| EXERCISE DESCRIPTION |
Within the data that follows, set down exactly the lines from the one containing "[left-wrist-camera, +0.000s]" through the one containing "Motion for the", both ends included.

| DATASET EXTRACT |
╭──
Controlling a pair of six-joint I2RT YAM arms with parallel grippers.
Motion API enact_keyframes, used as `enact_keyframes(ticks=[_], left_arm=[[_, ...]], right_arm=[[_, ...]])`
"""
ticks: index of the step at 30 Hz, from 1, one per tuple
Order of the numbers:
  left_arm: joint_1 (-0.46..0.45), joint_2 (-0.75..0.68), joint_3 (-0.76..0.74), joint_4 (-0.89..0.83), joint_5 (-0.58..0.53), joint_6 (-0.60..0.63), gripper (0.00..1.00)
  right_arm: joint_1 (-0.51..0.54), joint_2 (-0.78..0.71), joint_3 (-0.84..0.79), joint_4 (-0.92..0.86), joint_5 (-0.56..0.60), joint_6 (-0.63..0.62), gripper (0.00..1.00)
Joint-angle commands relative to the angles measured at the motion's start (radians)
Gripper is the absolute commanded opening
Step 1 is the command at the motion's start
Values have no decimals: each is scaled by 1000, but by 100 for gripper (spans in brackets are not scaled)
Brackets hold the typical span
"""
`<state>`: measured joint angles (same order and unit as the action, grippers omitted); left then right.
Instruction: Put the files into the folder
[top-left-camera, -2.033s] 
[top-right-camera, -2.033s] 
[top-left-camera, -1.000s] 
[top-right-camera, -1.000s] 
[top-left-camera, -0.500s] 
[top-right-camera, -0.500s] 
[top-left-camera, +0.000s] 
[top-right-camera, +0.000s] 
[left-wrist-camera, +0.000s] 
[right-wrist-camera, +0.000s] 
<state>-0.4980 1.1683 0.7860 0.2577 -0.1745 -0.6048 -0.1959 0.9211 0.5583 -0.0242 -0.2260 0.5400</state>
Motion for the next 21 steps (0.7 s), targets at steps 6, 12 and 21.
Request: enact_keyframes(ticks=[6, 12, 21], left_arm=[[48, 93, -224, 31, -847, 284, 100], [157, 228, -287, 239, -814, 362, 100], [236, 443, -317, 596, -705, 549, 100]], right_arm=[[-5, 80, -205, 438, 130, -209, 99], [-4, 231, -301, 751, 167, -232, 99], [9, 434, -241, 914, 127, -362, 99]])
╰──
| RESULT FOR THIS EXERCISE |
[left-wrist-camera, +0.000s] 
[right-wrist-camera, +0.000s] 
<state>-0.4980 1.1683 0.7860 0.2577 -0.1745 -0.6048 -0.1959 0.9211 0.5583 -0.0242 -0.2260 0.5400</state>
Motion for the next 21 steps (0.7 s), targets at steps 6, 12 and 21.

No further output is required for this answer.